For this task, copy the data that follows exactly, keeping every character.

•••••

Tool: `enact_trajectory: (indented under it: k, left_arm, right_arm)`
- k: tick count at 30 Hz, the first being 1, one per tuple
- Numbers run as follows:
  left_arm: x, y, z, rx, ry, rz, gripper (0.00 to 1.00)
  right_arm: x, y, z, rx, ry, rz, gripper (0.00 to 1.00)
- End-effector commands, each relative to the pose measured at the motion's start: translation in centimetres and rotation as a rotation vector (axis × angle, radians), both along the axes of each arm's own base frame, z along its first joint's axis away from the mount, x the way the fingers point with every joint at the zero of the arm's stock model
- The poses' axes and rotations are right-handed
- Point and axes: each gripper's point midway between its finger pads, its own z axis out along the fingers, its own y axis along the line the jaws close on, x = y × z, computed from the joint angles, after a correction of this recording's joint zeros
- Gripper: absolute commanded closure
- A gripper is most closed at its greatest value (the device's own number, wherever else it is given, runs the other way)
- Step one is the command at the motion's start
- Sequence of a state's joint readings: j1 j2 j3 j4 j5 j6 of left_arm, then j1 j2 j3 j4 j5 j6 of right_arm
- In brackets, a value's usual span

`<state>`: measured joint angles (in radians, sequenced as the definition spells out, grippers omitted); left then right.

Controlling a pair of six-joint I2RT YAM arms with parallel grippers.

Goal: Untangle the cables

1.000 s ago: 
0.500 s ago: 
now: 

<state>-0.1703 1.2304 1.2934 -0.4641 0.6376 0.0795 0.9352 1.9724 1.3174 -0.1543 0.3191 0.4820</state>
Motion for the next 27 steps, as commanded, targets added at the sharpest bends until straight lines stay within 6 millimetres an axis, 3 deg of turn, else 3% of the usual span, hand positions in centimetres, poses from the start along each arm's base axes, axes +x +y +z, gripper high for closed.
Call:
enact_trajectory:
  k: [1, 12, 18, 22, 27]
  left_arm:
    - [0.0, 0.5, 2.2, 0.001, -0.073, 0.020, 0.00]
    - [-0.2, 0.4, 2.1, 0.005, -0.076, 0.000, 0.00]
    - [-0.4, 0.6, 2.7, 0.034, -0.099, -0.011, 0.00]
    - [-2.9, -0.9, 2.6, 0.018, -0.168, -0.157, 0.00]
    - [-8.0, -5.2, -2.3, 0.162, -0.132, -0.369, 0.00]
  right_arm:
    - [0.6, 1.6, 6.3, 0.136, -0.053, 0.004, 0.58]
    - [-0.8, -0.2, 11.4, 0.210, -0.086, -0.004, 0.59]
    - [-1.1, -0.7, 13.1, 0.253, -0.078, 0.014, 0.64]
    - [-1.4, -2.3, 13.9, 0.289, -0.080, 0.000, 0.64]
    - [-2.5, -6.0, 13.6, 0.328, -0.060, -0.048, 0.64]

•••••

[Written response]
Tool: `enact_trajectory: (indented under it: k, left_arm, right_arm)`
- k: tick count at 30 Hz, the first being 1, one per tuple
- Numbers run as follows:
  left_arm: x, y, z, rx, ry, rz, gripper (0.00 to 1.00)
  right_arm: x, y, z, rx, ry, rz, gripper (0.00 to 1.00)
- End-effector commands, each relative to the pose measured at the motion's start: translation in centimetres and rotation as a rotation vector (axis × angle, radians), both along the axes of each arm's own base frame, z along its first joint's axis away from the mount, x the way the fingers point with every joint at the zero of the arm's stock model
- The poses' axes and rotations are right-handed
- Point and axes: each gripper's point midway between its finger pads, its own z axis out along the fingers, its own y axis along the line the jaws close on, x = y × z, computed from the joint angles, after a correction of this recording's joint zeros
- Gripper: absolute commanded closure
- A gripper is most closed at its greatest value (the device's own number, wherever else it is given, runs the other way)
- Step one is the command at the motion's start
- Sequence of a state's joint readings: j1 j2 j3 j4 j5 j6 of left_arm, then j1 j2 j3 j4 j5 j6 of right_arm
- In brackets, a value's usual span

`<state>`: measured joint angles (in radians, sequenced as the definition spells out, grippers omitted); left then right.

Controlling a pair of six-joint I2RT YAM arms with parallel grippers.

Goal: Untangle the cables

1.000 s ago: 
0.500 s ago: 
now: 

<state>-0.1703 1.2304 1.2934 -0.4641 0.6376 0.0795 0.9352 1.9724 1.3174 -0.1543 0.3191 0.4820</state>
Motion for the next 27 steps, as commanded, targets added at the sharpest bends until straight lines stay within 6 millimetres an axis, 3 deg of turn, else 3% of the usual span, hand positions in centimetres, poses from the start along each arm's base axes, axes +x +y +z, gripper high for closed.
Call:
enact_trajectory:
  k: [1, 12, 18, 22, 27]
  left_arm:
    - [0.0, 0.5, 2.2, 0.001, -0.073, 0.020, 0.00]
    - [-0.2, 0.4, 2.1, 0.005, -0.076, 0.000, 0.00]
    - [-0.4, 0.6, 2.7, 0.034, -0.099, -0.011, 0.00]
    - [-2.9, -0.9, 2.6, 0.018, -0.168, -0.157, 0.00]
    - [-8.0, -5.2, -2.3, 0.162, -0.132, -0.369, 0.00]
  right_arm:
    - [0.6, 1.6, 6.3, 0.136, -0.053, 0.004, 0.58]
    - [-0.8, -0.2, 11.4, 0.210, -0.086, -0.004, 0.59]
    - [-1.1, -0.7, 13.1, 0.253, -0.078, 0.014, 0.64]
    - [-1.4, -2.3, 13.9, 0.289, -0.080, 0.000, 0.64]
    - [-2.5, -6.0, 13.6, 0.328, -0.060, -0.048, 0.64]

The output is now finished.